• [EXERCISE GOAL] Transcribe the tail of the listing: start at the line containing "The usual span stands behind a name" and stop after the last line, keeping every character as is and adding nothing.

---------- STUDY MATERIAL

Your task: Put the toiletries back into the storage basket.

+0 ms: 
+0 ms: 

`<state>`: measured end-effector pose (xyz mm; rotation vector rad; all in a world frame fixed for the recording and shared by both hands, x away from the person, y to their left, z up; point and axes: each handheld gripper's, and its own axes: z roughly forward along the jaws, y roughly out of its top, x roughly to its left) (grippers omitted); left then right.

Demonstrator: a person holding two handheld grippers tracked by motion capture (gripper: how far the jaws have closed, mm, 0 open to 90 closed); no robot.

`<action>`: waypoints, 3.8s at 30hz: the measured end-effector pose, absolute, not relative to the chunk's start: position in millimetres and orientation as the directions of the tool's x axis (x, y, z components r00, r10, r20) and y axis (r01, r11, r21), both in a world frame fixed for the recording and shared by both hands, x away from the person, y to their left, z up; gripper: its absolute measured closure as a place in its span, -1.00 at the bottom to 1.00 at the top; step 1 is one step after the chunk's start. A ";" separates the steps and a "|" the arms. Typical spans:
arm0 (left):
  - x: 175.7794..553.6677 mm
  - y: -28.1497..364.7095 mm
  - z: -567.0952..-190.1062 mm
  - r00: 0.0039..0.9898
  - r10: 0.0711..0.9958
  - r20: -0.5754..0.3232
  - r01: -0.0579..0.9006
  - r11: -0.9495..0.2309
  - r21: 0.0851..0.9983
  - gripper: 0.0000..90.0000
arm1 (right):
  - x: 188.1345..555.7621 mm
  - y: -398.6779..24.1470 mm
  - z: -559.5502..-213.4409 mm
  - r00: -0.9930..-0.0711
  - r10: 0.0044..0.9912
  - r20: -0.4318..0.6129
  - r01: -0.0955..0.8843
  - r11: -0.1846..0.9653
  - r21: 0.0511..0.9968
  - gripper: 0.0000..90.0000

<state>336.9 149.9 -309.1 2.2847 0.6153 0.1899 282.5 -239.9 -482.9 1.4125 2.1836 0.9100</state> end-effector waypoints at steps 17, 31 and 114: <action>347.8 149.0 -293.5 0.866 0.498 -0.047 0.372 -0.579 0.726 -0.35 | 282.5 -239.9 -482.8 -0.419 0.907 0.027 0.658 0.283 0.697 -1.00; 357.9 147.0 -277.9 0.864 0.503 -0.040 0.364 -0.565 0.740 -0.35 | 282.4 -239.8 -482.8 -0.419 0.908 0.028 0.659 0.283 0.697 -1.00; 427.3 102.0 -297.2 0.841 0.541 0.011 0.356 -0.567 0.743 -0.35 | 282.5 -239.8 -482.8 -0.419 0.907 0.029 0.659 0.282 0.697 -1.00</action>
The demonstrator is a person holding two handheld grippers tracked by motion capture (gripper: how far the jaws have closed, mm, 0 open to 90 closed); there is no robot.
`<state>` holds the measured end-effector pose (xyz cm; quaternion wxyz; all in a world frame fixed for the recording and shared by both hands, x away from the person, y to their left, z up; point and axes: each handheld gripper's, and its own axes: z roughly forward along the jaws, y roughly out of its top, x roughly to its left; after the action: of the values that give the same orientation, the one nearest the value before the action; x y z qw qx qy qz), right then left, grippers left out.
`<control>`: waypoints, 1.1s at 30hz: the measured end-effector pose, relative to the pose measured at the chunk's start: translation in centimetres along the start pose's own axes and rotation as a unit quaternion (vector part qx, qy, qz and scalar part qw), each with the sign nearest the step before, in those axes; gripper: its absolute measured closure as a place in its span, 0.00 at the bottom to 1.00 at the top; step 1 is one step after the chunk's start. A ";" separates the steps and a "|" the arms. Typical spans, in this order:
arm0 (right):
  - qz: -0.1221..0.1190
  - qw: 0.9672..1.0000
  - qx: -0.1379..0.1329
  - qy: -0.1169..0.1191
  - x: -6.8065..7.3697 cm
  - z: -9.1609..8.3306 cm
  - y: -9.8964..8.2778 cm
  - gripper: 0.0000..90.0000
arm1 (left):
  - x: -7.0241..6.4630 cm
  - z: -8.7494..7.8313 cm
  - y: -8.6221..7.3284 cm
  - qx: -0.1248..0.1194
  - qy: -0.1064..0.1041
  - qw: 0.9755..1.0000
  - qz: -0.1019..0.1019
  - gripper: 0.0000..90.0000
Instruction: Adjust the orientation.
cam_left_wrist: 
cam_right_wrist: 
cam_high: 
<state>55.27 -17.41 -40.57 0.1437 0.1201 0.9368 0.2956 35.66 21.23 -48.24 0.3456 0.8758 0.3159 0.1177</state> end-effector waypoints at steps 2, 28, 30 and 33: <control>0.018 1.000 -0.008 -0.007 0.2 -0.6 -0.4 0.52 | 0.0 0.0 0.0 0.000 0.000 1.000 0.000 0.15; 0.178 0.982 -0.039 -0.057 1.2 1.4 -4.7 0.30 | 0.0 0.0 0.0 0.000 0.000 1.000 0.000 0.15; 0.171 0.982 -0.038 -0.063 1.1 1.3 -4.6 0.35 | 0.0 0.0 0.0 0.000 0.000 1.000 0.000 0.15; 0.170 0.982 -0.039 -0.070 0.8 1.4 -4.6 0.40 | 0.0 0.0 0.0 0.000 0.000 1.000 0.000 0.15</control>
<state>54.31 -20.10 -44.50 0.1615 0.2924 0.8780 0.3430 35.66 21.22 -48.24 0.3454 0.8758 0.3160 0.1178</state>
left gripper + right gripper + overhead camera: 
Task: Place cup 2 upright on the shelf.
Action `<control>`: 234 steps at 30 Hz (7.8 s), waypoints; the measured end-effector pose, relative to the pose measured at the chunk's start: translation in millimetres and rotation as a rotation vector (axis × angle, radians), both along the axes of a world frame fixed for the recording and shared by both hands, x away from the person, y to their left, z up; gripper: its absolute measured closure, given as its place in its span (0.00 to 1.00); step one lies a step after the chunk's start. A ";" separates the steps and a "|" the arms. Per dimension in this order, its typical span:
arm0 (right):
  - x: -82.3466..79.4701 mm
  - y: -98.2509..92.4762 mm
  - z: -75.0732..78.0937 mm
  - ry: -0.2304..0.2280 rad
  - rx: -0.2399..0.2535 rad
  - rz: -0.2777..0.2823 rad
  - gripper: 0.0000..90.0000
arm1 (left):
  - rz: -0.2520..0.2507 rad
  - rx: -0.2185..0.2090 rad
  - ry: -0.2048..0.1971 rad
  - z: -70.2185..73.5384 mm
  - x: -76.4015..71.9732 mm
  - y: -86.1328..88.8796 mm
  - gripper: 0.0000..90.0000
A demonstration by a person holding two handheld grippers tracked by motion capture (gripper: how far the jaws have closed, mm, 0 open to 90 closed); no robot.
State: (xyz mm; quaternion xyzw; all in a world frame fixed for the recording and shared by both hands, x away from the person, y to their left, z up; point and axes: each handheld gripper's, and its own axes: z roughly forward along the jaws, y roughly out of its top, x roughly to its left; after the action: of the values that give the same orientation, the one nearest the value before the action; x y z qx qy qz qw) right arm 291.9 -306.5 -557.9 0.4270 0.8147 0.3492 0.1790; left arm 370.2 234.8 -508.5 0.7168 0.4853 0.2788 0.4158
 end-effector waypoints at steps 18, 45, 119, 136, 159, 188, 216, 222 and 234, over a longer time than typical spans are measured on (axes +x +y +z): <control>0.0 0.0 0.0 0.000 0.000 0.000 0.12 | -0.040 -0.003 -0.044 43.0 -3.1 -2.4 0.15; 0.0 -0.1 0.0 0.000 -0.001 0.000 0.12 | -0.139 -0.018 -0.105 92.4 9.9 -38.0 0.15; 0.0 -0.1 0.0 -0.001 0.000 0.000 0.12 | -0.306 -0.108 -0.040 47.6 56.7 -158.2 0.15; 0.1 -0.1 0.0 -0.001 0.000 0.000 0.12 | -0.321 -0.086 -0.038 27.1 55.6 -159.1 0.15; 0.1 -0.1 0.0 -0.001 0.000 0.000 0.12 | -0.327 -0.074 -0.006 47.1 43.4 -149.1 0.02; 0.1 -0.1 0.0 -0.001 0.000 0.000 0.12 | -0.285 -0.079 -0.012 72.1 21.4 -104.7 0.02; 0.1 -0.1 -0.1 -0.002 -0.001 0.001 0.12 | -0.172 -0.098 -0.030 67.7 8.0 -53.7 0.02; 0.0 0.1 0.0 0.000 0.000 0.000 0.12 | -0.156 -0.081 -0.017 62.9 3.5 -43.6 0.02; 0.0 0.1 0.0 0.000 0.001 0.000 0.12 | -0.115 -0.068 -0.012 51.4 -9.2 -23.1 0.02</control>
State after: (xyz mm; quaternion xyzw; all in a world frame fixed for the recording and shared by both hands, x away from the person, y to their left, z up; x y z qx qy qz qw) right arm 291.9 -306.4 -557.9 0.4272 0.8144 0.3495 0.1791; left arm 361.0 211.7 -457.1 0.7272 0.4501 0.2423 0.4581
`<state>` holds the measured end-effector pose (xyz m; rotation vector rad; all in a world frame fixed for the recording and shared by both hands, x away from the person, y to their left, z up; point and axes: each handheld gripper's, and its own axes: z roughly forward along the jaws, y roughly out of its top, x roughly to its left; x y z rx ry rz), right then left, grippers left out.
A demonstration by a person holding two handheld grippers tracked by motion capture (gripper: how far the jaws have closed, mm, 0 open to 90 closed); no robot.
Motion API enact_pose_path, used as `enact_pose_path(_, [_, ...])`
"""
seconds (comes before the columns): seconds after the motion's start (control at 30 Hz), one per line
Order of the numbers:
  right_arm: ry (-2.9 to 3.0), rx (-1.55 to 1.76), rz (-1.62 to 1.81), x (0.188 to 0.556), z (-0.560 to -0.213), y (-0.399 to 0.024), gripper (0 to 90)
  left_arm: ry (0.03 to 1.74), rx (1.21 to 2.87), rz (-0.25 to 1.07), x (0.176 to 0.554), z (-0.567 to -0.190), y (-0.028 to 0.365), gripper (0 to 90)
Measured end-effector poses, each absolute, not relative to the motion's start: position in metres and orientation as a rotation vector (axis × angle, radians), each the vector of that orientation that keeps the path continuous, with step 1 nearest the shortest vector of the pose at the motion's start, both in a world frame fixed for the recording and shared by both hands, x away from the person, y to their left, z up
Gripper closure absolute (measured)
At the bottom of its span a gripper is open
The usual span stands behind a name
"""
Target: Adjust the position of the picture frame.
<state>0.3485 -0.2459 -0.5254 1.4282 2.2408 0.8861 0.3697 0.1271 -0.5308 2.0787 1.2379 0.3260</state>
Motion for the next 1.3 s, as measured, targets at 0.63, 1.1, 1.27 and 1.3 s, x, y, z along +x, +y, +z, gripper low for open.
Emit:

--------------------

• [ANSWER TO THIS EXERCISE]
The usual span stands behind a name
"""
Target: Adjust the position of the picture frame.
<state>0.3485 -0.2459 -0.5254 1.4282 2.2408 0.8861 0.3697 0.1271 -0.5308 2.0787 1.2379 0.3260</state>
Motion for the next 1.3 s, as measured, targets at 0.63, 1.1, 1.27 and 1.3 s, x, y, z along +x, +y, +z, gripper low for open.
Emit:

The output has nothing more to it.